As other studies have shown, a distinctive feature of Australia’s media coverage of climate change is that it is heavily politicised and framed by domestic partisan politics to the exclusion of other issues. Politics and policy are by far the strongest news themes associated with climate change. The scepticism aligns with coverage that is very negative towards action to address climate change, and aligned with more right-wing attitudes generally. While polls show that most Australians understand that anthropogenic climate change is happening and is dangerous, strategic minorities of climate sceptics can be mobilised in a political strategy to thwart effective action that will threaten identifiable political and commercial interests.
We have observed, as have other commentators, that as scientific research expands and deepens our knowledge of climate change, scepticism also shifts its ground. While there are still those that argue that human-induced climate change is not occurring, increasingly the argument is being promoted that we should act on other fronts before climate change, or that climate change is good for the planet. Scepticism morphs because rather than being about evidence, its purposes are ideological and political.
The content of coverage is one thing, but omissions in coverage are just as important. By contrast with the overwhelming levels of scepticism, News Corp Australia provides its readers with very low levels of coverage of climate science information, or actual or predicted impacts of climate change that might clarify misunderstandings promoted by sceptics. We did find a few individual in-depth stories from senior journalists – but then silence ensues, rather than the follow-up you would expect for a major issue. Silence produces ignorance.
News Corp regularly complains about others allegedly trying to stifle its voice or freedom of speech. However, one of the very clear characteristics of its own coverage is that it silences certain categories of sources, including leading scientists, and provides very little space for the voices of civil society. Leading scientists like Tim Flannery have been subjected to frequent abuse, but given little or no opportunity to actually articulate their arguments. It is effectively a policy of ‘shoot the messenger’. The language used to describe climate change advocates and scientists is frequently abusive. Women’s voices are not equally represented in coverage of climate change, especially given their strong contribution to environmental movements. First Nations’ voices on the impacts of climate change were all but absent. In News Corp coverage the rest of the world barely exists, including low income and low-lying countries in our region that will be among the most severely impacted by climate change.
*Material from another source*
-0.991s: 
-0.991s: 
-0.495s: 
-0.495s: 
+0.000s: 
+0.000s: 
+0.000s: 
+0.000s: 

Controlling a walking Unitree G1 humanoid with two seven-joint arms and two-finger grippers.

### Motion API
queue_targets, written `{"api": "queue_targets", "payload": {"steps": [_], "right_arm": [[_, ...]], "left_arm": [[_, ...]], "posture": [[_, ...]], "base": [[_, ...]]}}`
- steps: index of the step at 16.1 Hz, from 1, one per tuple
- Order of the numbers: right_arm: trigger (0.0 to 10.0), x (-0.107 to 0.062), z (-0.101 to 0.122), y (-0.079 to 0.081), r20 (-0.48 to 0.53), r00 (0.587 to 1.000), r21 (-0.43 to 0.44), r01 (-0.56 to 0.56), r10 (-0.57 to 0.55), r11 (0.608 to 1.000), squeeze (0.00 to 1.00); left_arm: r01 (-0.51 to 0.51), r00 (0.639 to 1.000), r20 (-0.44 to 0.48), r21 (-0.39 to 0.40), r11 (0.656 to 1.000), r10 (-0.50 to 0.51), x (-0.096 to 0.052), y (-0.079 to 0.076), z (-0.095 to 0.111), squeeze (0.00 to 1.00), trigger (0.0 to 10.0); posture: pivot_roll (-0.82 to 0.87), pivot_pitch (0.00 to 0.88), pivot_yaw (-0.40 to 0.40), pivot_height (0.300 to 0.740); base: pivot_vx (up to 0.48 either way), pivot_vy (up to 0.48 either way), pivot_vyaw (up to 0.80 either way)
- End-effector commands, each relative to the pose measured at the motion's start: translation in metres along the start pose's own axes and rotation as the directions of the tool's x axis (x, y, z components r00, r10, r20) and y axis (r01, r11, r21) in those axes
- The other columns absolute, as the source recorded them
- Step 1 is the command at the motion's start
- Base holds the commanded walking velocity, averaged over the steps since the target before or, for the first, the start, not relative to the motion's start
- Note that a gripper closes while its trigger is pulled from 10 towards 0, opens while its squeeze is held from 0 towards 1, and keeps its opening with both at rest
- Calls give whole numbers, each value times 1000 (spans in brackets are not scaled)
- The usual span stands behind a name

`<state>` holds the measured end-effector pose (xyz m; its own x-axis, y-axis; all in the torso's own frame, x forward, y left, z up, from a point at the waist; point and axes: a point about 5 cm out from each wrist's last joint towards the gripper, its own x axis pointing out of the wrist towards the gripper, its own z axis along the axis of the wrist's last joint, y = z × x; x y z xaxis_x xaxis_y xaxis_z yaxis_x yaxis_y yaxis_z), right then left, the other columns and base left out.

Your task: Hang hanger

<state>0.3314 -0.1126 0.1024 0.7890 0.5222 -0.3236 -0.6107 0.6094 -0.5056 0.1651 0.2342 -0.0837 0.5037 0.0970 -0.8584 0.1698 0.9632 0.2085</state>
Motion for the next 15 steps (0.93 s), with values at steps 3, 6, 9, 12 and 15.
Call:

Meanwhile, the climate crisis accelerates. As we conclude this report, Fraser Island (K’gari), a World Heritage site off Queensland’s coast, has been burning out of control for days. This time a year ago, a mega-fire unprecedented in scale was burning just outside Sydney. The 2019-2020 summer fires in southeastern Australia affected 143 million mammals, not to mention birds, reptiles and insects. Last week, record temperatures for November were set in NSW, ending the hottest ever November on record in Australia. Last year, the United Nations reported that more than 19 million children in Bangladesh are at risk from devastating floods, cyclones and other environmental disasters linked to climate change. As it plays its politics hard, one wonders what News Corp thinks might be its endgame.